S'il n'est pas contagieux, puisqu'il ne se contracte
pas en touchant une personne atteinte, il est
toutefois transmissible. Le sang, le sperme, le
liquide pré-séminal, les sécrétions vaginales et le
lait maternel sont les six fluides qui peuvent
transmettre le VIH. La salive, les larmes ou encore
la sueur ne sont pas porteuses du virus.

De la contamination à la séropositivité

Le VIH est d'autant plus dangereux qu'il s'attaque à
notre système immunitaire.

Une fois dans l'organisme suite à une infection
(rapport non protégé, seringues partagées,
accouchement...), le VIH entre dans certaines de
nos cellules : les lymphocytes T4 (LT4), des
cellules clés du système immunitaire. Le VIH
possède en effet à sa surface des protéines qui lui
permettent d'être reconnu par la membrane des
LT4, qui le laisse alors s'infiltrer. En s'immisçant
dans ces globules blancs, le VIH se reproduit. Son
patrimoine génétique s’intègre à celui de la cellule,
qui produit de nouveaux VIH. Ceux-ci sortant de la
cellule infectée en contaminent une autre, etc...

Les cellules LT4 infectées par le VIH seront
ensuite détruites.

Lors de cette première phase, l'organisme tente de
limiter l'infection. Des cellules du système
immunitaire sont dirigées contre le VIH afin de le
combattre : ce sont des anticorps anti-VIH. Ce sont
eux qui seront recherchés dans le sang après une
prise de risque, pour définir s'il y a eu ou non une
infection par le VIH. Cependant, bien que les tests
détectant les anticorps soient de plus en plus
performants, il existe une fenêtre sérologique de 3 à
12 semaines pendant laquelle le VIH est présent
sans que l'on puisse détecter ces anticorps.

Lorsque des anticorps anti-VIH sont décelés dans
le sang, l'individu est dit séropositif pour le VIH.

Sida et maladies opportunistes

Au fur et à mesure que le VIH attaque les cellules
du système immunitaire, la quantité de virus
augmente.

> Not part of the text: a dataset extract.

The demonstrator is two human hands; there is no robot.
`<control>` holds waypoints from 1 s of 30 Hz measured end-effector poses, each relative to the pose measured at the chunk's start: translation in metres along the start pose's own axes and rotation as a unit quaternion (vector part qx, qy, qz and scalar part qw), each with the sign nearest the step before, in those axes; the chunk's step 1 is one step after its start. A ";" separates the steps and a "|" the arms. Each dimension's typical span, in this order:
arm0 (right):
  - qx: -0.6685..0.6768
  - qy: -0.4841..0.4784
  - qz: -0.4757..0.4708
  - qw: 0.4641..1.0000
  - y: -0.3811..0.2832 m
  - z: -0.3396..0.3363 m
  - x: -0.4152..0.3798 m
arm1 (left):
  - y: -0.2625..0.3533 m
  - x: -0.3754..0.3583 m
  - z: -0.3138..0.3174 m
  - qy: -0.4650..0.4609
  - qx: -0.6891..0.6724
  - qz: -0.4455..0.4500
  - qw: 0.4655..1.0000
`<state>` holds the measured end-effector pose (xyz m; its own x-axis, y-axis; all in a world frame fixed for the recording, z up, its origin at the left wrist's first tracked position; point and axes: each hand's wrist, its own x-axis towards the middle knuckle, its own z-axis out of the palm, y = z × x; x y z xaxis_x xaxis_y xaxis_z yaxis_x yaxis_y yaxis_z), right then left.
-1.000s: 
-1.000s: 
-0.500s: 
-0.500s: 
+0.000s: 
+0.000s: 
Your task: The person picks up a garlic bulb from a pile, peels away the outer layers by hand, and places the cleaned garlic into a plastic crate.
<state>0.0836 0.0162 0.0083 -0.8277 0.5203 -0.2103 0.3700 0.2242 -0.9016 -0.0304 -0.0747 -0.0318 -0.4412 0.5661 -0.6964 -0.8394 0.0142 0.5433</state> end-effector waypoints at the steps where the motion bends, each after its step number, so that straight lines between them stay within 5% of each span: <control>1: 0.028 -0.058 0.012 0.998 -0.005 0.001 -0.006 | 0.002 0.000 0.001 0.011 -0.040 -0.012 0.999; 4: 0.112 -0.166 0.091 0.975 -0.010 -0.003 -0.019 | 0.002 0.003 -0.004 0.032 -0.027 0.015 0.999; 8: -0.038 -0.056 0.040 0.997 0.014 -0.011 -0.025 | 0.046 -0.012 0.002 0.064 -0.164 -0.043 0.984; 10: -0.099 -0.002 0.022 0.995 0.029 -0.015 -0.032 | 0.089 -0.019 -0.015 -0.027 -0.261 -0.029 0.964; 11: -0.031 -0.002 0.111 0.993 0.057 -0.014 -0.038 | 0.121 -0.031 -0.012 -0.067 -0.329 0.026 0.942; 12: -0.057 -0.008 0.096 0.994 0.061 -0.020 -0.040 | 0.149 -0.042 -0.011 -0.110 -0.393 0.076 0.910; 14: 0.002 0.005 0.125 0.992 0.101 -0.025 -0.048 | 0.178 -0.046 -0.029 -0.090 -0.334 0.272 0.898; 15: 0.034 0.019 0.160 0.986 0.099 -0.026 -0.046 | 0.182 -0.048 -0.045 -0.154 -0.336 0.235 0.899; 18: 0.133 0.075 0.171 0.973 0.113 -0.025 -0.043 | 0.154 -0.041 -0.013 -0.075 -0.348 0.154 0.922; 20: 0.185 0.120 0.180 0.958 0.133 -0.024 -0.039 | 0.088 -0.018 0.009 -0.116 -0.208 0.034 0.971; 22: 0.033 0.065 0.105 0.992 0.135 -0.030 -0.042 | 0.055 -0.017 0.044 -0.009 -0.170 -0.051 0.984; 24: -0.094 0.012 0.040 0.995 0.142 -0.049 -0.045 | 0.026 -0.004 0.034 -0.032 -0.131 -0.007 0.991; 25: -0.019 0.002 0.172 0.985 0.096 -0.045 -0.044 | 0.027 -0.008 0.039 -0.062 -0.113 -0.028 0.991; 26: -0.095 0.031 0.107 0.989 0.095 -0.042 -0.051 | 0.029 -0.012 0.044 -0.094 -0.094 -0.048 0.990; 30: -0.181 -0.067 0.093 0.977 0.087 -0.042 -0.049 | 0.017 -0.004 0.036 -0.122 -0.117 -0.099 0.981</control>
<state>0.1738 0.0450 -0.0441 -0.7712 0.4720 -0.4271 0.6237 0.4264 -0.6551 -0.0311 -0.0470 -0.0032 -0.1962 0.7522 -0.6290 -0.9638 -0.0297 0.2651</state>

S'en suit un cercle vicieux : plus le virus
s'immisce dans les cellules, plus il se multiplie et
affaiblit les défenses immunitaires. L'organisme
devient alors immuno-déficient et n'a plus la force
de se défendre face aux infections. On parle alors
de Sida : syndrome d'immunodéficience acquise.

Des maladies dites opportunistes vont profiter de la
faiblesse de l'organisme pour se développer. La
plupart surviennent lorsque le nombre de cellules
LT4 dans le plasma sanguin est inférieur à 200 par
mm3, alors que le taux « normal » est de 500/mm3.

Ces infections opportunistes sont souvent causées
par des micro-organismes présents dans le corps
depuis longtemps et gérables par un système
immunitaire normal. Chez un individu immuno
-déficient, ces agents infectieux peuvent induire une
pneumocystose, une toxoplasmose (abcès cérébral)
ou encore un cytomégalovirus. La tuberculose,
les mycoses et les cancers sont également observables
chez les personnes atteintes du Sida.

Il peut se passer 10 ans entre la séropositivité et le
stade du Sida avec les premiers vrais symptômes,
c'est pourquoi beaucoup de malades infectées
vivent avec le VIH sans le savoir.

La trithérapie pour empêcher la prolifération vers le stade Sida

Depuis 1996, la prescription de combinaisons
thérapeutiques appelées trithérapies permet de
réduire considérablement la quantité de virus dans
l'organisme. Ces médicaments agissent notamment
en empêchant autant que possible la reproduction
du virus, qui ne peut plus infecter à foison les
cellules immunitaires. Si le VIH est nettement
moins agressif et moins visible, il n'est pas pour autant éliminé de l'organisme.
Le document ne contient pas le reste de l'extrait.